Task brief >> Go through the entries, filter for the word "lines", and copy every line that has it.

Record set >>
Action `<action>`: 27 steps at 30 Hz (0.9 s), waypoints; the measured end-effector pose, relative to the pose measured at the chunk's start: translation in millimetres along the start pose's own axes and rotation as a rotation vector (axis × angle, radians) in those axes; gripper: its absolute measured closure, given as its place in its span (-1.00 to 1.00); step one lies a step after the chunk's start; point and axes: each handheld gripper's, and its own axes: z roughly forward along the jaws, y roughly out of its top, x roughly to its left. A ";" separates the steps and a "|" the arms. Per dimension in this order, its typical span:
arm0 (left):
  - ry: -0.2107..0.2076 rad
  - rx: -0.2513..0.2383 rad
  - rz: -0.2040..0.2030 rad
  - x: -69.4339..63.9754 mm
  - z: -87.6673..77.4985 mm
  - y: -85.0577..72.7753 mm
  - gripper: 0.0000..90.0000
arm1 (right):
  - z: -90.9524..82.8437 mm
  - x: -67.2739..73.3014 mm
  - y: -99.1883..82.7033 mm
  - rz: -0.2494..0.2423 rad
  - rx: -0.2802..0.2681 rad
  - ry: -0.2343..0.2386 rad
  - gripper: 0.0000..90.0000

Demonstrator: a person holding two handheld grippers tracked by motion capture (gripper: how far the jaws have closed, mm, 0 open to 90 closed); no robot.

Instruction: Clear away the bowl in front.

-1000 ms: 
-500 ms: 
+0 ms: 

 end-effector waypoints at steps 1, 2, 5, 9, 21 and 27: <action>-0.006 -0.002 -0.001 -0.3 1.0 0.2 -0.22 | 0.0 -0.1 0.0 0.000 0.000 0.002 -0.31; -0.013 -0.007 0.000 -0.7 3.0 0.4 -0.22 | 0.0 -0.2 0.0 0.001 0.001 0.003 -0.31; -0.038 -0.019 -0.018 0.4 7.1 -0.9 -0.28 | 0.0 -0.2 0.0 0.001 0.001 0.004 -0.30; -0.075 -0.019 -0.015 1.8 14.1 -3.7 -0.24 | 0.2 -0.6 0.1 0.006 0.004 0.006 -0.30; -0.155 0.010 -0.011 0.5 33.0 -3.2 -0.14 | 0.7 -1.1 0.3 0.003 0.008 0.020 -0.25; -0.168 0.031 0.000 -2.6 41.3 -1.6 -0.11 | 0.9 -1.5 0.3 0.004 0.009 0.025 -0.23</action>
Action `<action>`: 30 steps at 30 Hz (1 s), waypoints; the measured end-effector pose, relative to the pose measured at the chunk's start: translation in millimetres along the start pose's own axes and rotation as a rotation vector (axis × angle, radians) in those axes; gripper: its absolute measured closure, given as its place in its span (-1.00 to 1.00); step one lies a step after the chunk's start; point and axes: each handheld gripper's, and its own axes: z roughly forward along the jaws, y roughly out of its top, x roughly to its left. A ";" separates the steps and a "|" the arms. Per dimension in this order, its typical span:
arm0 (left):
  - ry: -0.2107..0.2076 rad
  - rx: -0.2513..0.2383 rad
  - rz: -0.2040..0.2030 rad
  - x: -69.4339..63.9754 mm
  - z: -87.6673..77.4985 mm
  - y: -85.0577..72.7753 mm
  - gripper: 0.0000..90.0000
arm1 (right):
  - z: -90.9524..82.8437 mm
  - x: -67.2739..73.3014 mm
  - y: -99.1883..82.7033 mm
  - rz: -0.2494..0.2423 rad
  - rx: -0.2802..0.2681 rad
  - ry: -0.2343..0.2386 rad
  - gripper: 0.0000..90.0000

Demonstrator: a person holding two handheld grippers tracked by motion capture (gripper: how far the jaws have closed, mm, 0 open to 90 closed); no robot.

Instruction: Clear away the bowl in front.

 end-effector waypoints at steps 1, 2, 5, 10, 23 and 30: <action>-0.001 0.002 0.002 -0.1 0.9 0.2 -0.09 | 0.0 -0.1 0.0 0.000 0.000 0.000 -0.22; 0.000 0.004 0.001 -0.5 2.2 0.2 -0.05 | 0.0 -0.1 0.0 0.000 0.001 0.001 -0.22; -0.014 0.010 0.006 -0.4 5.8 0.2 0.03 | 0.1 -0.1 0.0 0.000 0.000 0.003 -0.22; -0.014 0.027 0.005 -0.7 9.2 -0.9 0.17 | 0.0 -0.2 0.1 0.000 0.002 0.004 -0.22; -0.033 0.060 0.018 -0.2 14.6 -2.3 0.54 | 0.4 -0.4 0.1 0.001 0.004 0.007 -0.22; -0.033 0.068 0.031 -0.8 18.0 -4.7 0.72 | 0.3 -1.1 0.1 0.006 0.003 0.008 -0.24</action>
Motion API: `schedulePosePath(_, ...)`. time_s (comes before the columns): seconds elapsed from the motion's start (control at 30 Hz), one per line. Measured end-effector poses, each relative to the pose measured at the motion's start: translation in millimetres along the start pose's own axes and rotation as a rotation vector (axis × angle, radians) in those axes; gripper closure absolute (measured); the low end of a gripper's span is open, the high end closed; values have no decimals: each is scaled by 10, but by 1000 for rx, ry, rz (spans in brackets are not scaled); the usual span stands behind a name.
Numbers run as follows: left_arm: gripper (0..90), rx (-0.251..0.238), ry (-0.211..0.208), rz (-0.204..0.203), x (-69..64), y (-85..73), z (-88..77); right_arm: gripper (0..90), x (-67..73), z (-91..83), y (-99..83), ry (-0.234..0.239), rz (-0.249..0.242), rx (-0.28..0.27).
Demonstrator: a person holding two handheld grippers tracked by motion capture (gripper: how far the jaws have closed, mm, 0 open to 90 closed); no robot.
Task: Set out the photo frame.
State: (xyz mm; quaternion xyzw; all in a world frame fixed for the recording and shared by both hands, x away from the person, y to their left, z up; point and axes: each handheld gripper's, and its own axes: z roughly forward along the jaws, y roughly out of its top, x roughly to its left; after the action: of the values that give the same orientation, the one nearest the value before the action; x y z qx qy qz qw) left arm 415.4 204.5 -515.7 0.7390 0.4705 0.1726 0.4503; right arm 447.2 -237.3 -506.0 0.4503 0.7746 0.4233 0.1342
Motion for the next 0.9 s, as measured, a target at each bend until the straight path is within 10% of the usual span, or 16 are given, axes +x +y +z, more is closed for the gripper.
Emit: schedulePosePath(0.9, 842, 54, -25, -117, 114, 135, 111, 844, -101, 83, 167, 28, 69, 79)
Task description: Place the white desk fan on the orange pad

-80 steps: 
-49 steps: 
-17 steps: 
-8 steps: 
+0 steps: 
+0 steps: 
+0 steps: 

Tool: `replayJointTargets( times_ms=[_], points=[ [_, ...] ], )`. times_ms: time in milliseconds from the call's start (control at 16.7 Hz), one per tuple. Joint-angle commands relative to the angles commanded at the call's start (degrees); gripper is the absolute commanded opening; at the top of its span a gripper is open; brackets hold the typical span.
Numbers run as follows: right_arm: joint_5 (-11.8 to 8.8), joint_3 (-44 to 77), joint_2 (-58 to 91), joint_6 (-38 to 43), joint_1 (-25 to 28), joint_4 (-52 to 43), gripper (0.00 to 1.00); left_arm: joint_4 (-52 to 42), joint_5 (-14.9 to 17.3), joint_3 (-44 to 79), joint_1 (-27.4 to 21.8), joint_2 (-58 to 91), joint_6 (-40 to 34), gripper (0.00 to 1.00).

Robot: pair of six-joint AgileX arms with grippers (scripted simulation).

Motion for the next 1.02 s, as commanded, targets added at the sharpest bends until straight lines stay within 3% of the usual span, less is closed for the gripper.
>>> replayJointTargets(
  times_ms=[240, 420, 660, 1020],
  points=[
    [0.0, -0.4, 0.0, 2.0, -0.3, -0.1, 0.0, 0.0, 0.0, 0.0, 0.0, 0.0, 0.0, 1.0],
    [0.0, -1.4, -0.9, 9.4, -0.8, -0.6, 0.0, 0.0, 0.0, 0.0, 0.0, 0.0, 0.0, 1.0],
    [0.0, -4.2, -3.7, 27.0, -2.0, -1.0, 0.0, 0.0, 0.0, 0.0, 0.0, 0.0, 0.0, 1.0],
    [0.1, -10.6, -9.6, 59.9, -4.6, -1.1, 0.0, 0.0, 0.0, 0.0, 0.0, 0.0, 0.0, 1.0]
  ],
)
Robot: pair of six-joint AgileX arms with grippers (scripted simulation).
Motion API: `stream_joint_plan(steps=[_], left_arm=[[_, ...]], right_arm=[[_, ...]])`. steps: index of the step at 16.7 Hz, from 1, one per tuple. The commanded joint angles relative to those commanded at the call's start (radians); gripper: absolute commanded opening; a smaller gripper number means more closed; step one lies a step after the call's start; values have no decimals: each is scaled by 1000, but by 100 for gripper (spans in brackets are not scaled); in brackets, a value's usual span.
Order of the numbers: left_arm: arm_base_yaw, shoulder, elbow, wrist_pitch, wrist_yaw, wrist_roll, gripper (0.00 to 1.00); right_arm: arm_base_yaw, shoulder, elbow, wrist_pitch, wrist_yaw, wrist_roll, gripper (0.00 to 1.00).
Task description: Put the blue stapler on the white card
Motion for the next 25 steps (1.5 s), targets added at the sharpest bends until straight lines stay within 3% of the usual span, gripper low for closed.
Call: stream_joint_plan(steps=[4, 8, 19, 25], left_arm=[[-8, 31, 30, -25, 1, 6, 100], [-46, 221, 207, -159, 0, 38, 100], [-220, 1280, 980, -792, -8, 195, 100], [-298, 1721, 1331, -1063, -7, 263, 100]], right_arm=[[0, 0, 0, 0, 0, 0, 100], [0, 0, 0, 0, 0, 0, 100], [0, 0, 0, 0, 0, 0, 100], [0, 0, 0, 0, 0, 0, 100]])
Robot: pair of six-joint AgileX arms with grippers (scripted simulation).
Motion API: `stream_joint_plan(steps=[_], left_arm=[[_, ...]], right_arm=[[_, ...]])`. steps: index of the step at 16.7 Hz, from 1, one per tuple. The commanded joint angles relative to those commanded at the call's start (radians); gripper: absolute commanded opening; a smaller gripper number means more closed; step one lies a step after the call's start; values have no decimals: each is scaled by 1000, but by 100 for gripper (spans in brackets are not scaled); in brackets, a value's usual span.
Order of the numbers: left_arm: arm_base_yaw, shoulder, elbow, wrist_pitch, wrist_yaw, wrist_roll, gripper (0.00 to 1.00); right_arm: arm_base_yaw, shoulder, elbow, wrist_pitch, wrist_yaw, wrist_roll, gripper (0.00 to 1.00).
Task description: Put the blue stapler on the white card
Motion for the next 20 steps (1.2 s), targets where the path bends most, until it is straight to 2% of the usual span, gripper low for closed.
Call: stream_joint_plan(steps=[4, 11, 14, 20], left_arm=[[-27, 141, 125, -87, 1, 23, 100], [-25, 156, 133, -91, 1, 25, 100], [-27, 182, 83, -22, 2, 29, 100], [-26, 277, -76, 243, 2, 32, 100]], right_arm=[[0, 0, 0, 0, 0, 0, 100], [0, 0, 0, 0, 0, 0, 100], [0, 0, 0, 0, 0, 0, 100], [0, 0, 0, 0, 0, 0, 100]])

Result for this exercise >>
Motion for the next 1.02 s, as commanded, targets added at the sharpest bends until straight lines stay within 3% of the usual span, less is closed for the gripper.
Motion for the next 25 steps (1.5 s), targets added at the sharpest bends until straight lines stay within 3% of the usual span, gripper low for closed.

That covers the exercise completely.